Search code examples
boostbufferethernetgnuradio

How do I get a specific byte or bytes from a streambuf?


For receiving a raw protocol with custom headers Ethernet frame , I am reading in the bytes from Ethernet using a streambuf buffer. The payload gets copied successfully for the most part, but I need to check a specific byte of the frame header in the buffer so I can handle certain corner cases, but unable to figure out how to get the specific byte, and how to get it into an integer. Here is the code:

boost::asio::streambuf read_buffer;

boost::asio::streambuf::mutable_buffers_type buf = read_buffer.prepare(bytesToGet);
bytesRead = d_socket10->receive(boost::asio::buffer(buf, bytesToGet));
read_buffer.commit(bytesRead);

const char *readData = boost::asio::buffer_cast<const char*>( read_buffer.data() + 32 ); 

I need to get the length byte that would be at address 20. I've tried doing stuff with stringstream, memcpy and casting, but I don't have a handle on that, either getting compile errors or its not doing what I thought it should do.

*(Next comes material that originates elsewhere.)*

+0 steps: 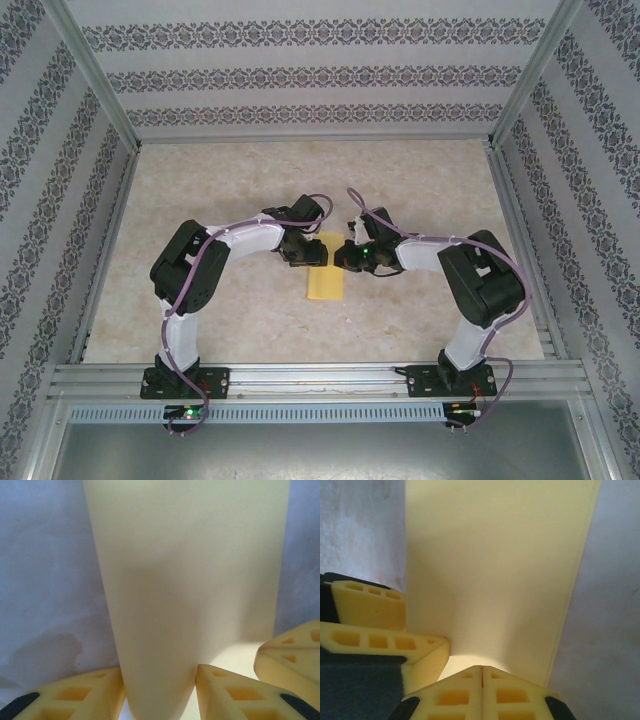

How can I get the byte from the offset I need and cast it to a byte or short? The size is actually 2 bytes, but in this specific case, one of those bytes should be zero, so either getting 1 byte or 2 bytes would be ideal.

Thanks!


Solution

  • Welcome to parsing.

    Welcome to binary data.

    Welcome to portable network protocols.

    Each of these three subjects are their own thing to get a handle on.

    The simplest thing would be to read into a buffer and use that. Use Boost Endian to remove portability concerns.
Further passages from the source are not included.